Car True Lies, c’est ça : de l’action, de l’émotion, de l’humour, même de la parodie, et une classe inégalable. Rien d’étonnant : c’est sieur James Cameron aux commandes. Oui oui, James Cameron, le mec qui avait déjà bousculé Ridley Scott en proposant un Aliens aussi bon (meilleur ?) que le premier et en révolutionnant le cinéma SF et les effets spéciaux avec les deux premiers Terminator.

Il retrouve d’ailleurs son vieil ami Arnold Schwarzenegger, surprenant tant il est à l’aise dans le genre de l’action mais surtout dans le registre de la comédie où il a excellé plus d’une fois (chez Cameron mais aussi chez McTiernan). A ses côtés, Jamie Lee Curtis est irrésistible (et sacrément bien foutue) et Tia Carrere est juste une BOMBE SEXUELLE !

Basique (les méchants terroristes qui veulent attaquer les USA) mais bourré de rebondissements, d’action, de gags et de dialogues savoureux (« Tu as tué des gens ? – Oui mais c’était des méchants… »), le film est donc réalisé de main de maître par James Cameron, juste bluffant quand il s’agit d’impressionner et qui n’hésite pas à se moquer du genre pour le rendre encore plus divertissant et, surtout, aidant ainsi True Lies à se démarquer de ces productions vues et revues qui ont peuplé Hollywood fin des années 80 début des années 90.

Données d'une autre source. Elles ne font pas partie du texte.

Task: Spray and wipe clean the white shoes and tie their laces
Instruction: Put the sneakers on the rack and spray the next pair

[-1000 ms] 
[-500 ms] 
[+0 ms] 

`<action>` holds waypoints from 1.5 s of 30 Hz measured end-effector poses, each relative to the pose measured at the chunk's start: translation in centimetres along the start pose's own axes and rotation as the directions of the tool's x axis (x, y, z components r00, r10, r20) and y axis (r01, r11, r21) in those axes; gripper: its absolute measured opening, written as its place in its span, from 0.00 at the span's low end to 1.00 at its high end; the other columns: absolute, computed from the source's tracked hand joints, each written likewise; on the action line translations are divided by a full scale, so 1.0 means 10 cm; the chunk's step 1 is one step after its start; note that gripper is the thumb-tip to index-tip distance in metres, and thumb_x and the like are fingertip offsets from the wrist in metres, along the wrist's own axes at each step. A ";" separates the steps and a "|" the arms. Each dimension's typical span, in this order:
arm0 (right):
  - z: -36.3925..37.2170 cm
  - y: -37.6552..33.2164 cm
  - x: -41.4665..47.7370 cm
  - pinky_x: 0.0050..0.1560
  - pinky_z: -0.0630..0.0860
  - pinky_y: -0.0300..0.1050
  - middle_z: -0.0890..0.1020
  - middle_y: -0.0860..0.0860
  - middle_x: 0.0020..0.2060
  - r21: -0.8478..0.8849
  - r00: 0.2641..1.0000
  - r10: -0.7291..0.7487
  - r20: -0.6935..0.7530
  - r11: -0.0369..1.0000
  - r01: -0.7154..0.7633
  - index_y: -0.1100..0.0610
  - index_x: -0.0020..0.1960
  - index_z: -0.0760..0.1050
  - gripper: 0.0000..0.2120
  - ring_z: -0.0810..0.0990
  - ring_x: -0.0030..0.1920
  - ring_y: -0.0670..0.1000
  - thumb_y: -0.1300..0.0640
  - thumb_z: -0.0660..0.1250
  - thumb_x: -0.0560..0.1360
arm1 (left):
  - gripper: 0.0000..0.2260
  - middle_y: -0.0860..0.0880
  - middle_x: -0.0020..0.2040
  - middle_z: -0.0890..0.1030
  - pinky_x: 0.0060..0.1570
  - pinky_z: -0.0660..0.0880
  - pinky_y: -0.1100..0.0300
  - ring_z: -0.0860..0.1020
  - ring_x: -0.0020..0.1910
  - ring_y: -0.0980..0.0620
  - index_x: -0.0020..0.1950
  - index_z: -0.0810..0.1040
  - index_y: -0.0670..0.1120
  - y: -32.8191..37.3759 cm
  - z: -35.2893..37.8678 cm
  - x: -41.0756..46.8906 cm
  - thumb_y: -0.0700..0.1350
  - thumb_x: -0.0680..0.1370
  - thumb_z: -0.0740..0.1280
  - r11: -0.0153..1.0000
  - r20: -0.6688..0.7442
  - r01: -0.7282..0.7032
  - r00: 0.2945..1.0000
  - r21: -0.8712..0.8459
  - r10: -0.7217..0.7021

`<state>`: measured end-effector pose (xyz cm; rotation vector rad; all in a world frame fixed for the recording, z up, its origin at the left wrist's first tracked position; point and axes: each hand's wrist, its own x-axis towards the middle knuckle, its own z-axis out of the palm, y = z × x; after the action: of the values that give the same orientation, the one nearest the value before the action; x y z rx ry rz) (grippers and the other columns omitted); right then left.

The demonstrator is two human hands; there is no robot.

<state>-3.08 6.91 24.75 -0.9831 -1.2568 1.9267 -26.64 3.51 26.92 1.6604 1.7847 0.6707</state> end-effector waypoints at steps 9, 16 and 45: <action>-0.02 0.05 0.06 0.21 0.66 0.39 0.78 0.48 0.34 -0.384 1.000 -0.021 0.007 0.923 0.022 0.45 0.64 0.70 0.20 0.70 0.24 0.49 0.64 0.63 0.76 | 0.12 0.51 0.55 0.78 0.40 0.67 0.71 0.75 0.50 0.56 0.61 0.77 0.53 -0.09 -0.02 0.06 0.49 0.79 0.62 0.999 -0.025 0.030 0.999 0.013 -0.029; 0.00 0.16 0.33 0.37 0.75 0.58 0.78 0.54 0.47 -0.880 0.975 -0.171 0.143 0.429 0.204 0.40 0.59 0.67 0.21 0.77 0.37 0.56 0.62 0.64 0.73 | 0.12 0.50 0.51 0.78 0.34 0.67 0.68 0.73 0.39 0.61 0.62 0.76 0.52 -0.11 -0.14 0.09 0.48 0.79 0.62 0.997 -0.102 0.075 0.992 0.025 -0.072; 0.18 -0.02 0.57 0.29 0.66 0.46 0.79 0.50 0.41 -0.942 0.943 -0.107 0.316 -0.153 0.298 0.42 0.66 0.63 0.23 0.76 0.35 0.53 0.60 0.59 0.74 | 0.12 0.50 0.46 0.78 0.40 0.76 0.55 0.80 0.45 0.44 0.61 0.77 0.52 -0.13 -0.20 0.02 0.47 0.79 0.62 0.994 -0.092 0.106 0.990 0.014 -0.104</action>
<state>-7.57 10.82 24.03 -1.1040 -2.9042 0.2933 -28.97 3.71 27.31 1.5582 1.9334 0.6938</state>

Sans prétention, pur entertainment qui remplit haut la main sa tâche, True Lies devrait être un cas d’école à Hollywood, parfaite symbiose du savoir-faire et de l’intelligence, de l’universalité et de l’auteurisme d’un cinéaste qui s’épanouit dans des productions pétaradantes ou dantesques. James Cameron, putain de génie.